To do: Reproduce the listing exactly, with no pictures in your copy.

Data below:
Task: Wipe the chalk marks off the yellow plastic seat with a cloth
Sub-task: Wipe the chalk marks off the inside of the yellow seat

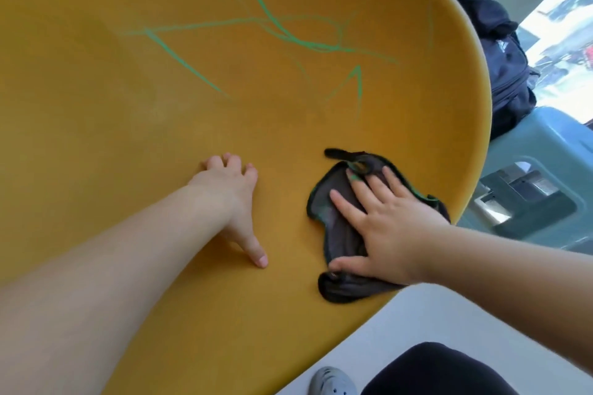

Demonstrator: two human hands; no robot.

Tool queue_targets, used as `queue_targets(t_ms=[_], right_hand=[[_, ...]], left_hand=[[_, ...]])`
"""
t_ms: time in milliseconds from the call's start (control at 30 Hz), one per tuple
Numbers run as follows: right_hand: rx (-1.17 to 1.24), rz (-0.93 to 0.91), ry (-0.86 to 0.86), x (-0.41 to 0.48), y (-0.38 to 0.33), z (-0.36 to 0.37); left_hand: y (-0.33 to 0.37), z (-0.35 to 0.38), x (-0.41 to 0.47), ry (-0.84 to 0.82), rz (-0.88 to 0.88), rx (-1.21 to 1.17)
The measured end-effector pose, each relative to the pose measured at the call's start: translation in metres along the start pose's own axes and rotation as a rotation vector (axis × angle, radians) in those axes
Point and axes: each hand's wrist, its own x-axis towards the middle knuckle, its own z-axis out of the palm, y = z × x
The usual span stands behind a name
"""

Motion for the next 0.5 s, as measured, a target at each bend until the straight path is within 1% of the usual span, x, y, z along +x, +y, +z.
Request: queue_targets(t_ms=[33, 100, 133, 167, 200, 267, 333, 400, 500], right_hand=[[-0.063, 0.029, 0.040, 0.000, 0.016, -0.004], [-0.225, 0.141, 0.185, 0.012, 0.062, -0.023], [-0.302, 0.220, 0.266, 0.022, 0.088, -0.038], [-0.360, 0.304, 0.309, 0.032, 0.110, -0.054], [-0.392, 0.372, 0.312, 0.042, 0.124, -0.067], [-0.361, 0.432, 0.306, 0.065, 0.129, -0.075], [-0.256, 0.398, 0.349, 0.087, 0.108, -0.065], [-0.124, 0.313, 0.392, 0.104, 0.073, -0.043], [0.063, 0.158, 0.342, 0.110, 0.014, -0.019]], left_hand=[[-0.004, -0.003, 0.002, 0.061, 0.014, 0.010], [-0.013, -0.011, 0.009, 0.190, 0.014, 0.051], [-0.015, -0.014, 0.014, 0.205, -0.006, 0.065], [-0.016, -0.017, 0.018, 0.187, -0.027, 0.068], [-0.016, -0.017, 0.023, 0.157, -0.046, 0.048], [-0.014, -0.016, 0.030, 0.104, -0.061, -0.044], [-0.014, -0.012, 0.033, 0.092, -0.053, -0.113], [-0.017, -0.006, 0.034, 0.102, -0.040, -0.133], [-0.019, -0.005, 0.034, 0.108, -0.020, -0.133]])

Solved problem:
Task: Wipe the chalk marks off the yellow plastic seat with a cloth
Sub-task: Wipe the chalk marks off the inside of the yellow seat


Demonstrator: two human hands; no robot.

Tool queue_targets, used as `queue_targets(t_ms=[_], right_hand=[[_, ...]], left_hand=[[_, ...]])`
"""
t_ms: time in milliseconds from the call's start (control at 30 Hz), one per tuple
Numbers run as follows: right_hand: rx (-1.17 to 1.24), rz (-0.93 to 0.91), ry (-0.86 to 0.86), x (-0.41 to 0.48), y (-0.38 to 0.33), z (-0.36 to 0.37); left_hand: y (-0.33 to 0.37), z (-0.35 to 0.38), x (-0.41 to 0.47), ry (-0.84 to 0.82), rz (-0.88 to 0.88), rx (-1.21 to 1.17)
The measured end-effector pose, each relative to the pose measured at the call's start: translation in metres along the start pose's own axes and rotation as a rotation vector (axis × angle, radians) in those axes
Point and axes: each hand's wrist, its own x-axis towards the middle knuckle, its own z-axis out of the palm, y = z × x
The usual span stands behind a name
"""

Motion for the next 0.5 s, as measured, a target at each bend until the straight path is within 1% of the usual span, x, y, z along +x, +y, +z.
Request: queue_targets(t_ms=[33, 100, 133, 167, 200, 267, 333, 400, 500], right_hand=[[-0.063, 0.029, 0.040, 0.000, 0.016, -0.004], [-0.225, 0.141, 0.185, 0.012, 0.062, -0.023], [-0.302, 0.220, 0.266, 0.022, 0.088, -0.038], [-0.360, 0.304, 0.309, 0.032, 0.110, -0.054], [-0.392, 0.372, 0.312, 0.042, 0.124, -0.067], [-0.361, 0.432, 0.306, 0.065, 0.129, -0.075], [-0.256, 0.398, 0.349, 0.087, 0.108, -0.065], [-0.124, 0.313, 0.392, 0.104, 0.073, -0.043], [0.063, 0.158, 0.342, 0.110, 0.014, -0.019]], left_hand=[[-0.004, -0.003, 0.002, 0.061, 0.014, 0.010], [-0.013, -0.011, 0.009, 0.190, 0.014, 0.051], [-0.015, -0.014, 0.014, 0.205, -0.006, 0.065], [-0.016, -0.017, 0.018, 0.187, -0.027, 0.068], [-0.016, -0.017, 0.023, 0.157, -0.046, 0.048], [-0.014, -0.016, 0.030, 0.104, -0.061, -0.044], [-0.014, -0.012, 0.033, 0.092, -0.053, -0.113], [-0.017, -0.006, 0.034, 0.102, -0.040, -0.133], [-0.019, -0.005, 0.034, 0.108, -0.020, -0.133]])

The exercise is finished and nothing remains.